Nintendo of America Inc. prevailed in its motion to compel arbitration in a product defect suit alleging that the Nintendo Switch video game console’s Joy-Con controllers are flawed. The Western District of Washington claimant, a minor who brought the suit through his guardian, will now have to arbitrate his claims.
According to the court’s Thursday opinion, the Switch was released for sale in March 2017. Its standard packaging states that by using the Switch, the gamer agrees to Nintendo’s End-User License Agreement (EULA), which contains an arbitration provision, and provides the web address at which the EULA is available. Also, when users power up the Switch for the first time, they are informed of the EULA.
The screen reportedly states, “ ‘(b)y selecting the Accept button, you acknowledge that you have read and agree to be bound by the End-User License Agreement. If you do not agree, stop using this system.’ ” The opinion noted that users can opt out of the arbitration agreement by notifying Nintendo within 30 days of purchase in writing, and that if a user does not wish to accept the EULA, they can return the console for a full refund.
The court explained that several months after the minor plaintiff purchased a Switch the console’s Joy-Con controllers began displaying a defect known as “drifting.” The defect reportedly occurs when video game characters or items move without user command or manual operation of the Joy-Con controller. The gamer then filed a class action against Nintendo, to which it responded with a motion to compel arbitration.
The user asserted that the parties never formed a valid arbitration agreement because the minor plaintiff lacked the capacity to contract. The court concluded that the minor had the capacity to form a contract under both California and Washington law. The court did not reach the plaintiff’s next argument, that he disaffirmed the EULA, because it found that the parties agreed to have an arbitrator decide the dispute.

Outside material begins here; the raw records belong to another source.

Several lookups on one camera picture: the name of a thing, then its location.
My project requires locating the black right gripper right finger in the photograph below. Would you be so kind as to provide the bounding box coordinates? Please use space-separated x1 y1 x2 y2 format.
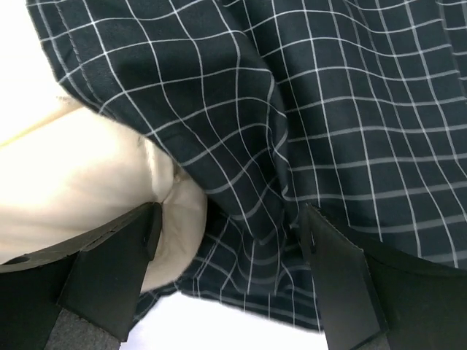
300 205 466 350

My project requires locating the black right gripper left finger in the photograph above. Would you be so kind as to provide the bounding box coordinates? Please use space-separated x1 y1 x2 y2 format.
1 203 162 350

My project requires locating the cream white pillow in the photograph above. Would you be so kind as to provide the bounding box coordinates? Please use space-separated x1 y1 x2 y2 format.
0 0 209 292

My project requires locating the dark plaid pillowcase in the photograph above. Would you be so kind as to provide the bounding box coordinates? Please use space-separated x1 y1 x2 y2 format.
28 1 466 330

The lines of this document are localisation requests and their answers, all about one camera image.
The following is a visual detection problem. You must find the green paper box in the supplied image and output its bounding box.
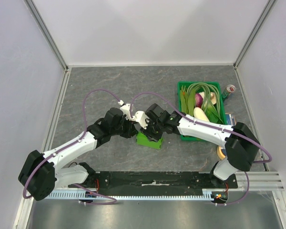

The court also considered and disposed of the plaintiff’s final argument: that delegating the dispute to arbitration was unconscionable. The court held that the gamer “had a meaningful choice to accept the delegation provision, to opt out of the arbitration clause (including the delegation provision), or to reject the entire EULA and return his Nintendo Switch.”
Relatedly, a class action filed in February alleged that Sony sold PlayStation 5 (PS5) DualSense Wireless Controllers that similarly suffered from a drift defect. On April 5, the case was transferred from the Southern District of New York to the Northern District of California.